Church history will record Indian Redemptorist Father Desmond de Souza as an intensely committed social apostle in Asia. I first heard of him from another committed Redemptorist – the late Sri Lankan Father Srilal Ameratunga, whose 1990 death still remains shrouded in mystery.
Martyrdom, “whether it be in life or death” is the lot of every social apostle, Father Srilal told me, almost prophetically, when I visited him in Bangalore in the mid 1970s. He was yet a Redemptorist seminarian, when lauding the early apostolates of his outgoing Goan confrere.
I went visiting the Sri Lankan seminarian just after the 1971 Rome Synod on Justice. The infectious spirit of the synod had so enthused the seminarians that they too were engaged in social outreach around the precincts of their seminary. And joyfully he recounted how Father Desmond had joined the struggle of 80,000 fishers against exploitative trawler fleets on the Goan shores.
In the wake of his congregation’s Justice and Peace consultation, in the early 1980s, Father Desmond had involved in religious issues impacted by tourism. From the problems of backpackers visiting Goan beaches, the problems caused by them as well as the evils coming in the train of five-star tourism preoccupied the young Redemptorist.
The regional spillover of these social ills saw Father Desmond join social apostles in search of outreach to victims of tourism in other Asian countries as well.
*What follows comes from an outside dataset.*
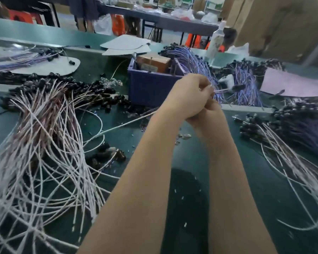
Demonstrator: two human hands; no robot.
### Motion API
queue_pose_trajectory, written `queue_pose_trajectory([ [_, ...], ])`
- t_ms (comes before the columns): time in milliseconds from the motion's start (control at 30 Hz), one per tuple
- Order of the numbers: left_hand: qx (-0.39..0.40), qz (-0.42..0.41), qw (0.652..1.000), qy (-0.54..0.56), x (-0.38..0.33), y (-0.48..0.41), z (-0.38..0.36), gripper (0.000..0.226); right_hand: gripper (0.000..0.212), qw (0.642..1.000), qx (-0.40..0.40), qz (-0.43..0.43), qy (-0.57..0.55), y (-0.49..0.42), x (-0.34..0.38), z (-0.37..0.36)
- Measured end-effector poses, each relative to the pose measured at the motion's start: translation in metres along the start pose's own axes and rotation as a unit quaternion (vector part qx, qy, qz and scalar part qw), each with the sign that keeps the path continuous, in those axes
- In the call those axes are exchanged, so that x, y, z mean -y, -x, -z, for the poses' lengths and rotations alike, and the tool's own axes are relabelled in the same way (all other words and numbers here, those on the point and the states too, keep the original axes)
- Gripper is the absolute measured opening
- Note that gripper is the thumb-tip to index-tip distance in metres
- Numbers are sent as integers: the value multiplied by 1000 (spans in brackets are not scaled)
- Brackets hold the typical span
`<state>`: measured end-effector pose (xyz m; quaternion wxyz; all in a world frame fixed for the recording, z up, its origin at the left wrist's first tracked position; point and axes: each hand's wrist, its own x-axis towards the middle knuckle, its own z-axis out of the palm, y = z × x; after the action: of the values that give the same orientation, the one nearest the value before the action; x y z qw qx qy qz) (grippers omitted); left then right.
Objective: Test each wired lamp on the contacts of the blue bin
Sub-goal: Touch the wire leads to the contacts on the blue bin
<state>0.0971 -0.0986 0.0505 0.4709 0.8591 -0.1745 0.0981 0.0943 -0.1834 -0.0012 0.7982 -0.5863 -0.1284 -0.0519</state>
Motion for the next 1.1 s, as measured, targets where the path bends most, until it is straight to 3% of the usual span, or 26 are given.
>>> queue_pose_trajectory([
  [100, 20, 50, 997, -55, 13, -3, -12, 30, 27, 989, -144, 26, -19, -4, 5, 21],
  [200, 86, 128, 983, -95, 41, 3, -16, 33, 28, 949, -312, 31, -28, -8, 4, 46],
  [333, 67, 139, 988, -13, 57, 7, -19, 37, 34, 916, -402, 18, -14, -10, -7, 56],
  [400, -11, 125, 992, -3, 57, 5, -21, 40, 37, 923, -385, -16, 14, -10, -17, 55],
  [500, -130, 97, 986, 42, 57, 2, -24, 38, 39, 955, -280, -84, 51, -8, -28, 50],
  [567, -158, 90, 979, 90, 59, 2, -26, 37, 38, 965, -235, -104, 56, -8, -30, 46],
  [633, -172, 82, 975, 117, 63, 3, -26, 36, 37, 959, -261, -101, 39, -9, -29, 45],
  [767, -155, 77, 979, 107, 70, 5, -27, 27, 39, 949, -291, -121, 18, -8, -30, 47],
  [933, -86, 81, 989, 88, 70, 7, -33, 17, 40, 962, -200, -187, -19, -7, -31, 40],
  [1100, 0, 88, 996, 29, 68, 10, -35, 11, 37, 968, -152, -192, -63, -7, -33, 39],
])
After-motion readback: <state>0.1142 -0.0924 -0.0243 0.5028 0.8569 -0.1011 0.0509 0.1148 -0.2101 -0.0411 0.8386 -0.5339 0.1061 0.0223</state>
Such concerns brought him into contact with Hong Kong-based Federation of Asian Bishops’ Conferences (FABC), which had begun to play a vibrant role in Church life and activities Asiawide. This put him in contact with the FABC Office of Human Development and its dynamic executive secretary Father Bonnie Mendes, a Pakistani.
Father Bonnie, who still continues to be a charismatic headhunter for apostolates, was quick to gauge the potential of Father Desmond and groomed the Indian Redemptorist as his successor.
In the 1980s, the dynamic duo’s social ministry moved a step further inspired by prophetic guidance of courageous Church leaders such as Korean Cardinal Stephen Sou-hwan, Japanese future-cardinal Fumio Hamao, and Filipino Bishop Julio Labayan.
They joined forces with the Christian Conference of Asia to birth the Ecumenical Coalition for Third World Tourism (ECTWT).
The Asian ecumenical initiative later expanded with the collaboration of African and Latin American social apostolates.
A theologian in his own right, Father Desmond was possessed of the faith to dare theologize on his feet. He boldly shared his thoughts and engaged in effective ecumenical praxis undeterred by desk-bound theologians stuttering in the hoary grip of crumbling textbooks and fading purple dreams. His publication named Contours played a timely role in OHD’s tourism-related apostolates.
While extending the hand of friendship to apostles on the fringe such as Father Cornelius Breed, he collaborated with CCA leaders such as Ron O’Grady and Peter Holden. Way before issues of child abuse became the hobbyhorse of parlor apostles, Father Desmond was a pioneer in launching ECPAT (End Child Prostitution and Trafficking).
While the ecumenical alliance has today grown into an international movement, regrettable was the Church’s failure to channel its potential to remedy child abuse within its own portals.
These ecumenical initiatives did not distract Father Desmond away from his primary area of priestly apostolate. He persisted in Church social apostolate through the OHD-sponsored social animation program of BISAs (Bishops’ Institutes of Social Action).
Since my first introduction to him by Father Bonnie in the 1970s, I found Father Desmond a source of inspiration, particularly after both of us moved to Bangkok – he as ECPAT coordinator and I as UCAN executive editor.
During those years, I found him a profound thinker as well as a committed priest. Always a firm defender of the faith of our fathers, he never hesitated to critique the human failings of its members. As an amiable human being, who could laugh at himself and enjoy a good joke and a good meal, he touched our lives without false sacerdotal pretenses.
Alongside his catholicity of faith, he well loved Asia’s religiosity and Bharath’s genuine Hinduness.
May the enduring apostolic commitment of such priests revive the sagging spirits of struggling social apostles in Asia and challenge the younger generations to the Eucharistic witness of lived-martyrdom.
May the Lord of Life reward Father Desmond for his redemptive love!
(Veteran Asian Church journalist Hector Welgampola from Sri Lanka was the Executive Editor of the Union of Catholic Asian News (UCAN) during 1989-2000. Before UCAN, Hector headed editorial teams of newspapers in Sri Lanka. Since retiring Hector has lived in Australia with his wife, Rita. He authored the resource book Asian Church Glossary and Stylebook.)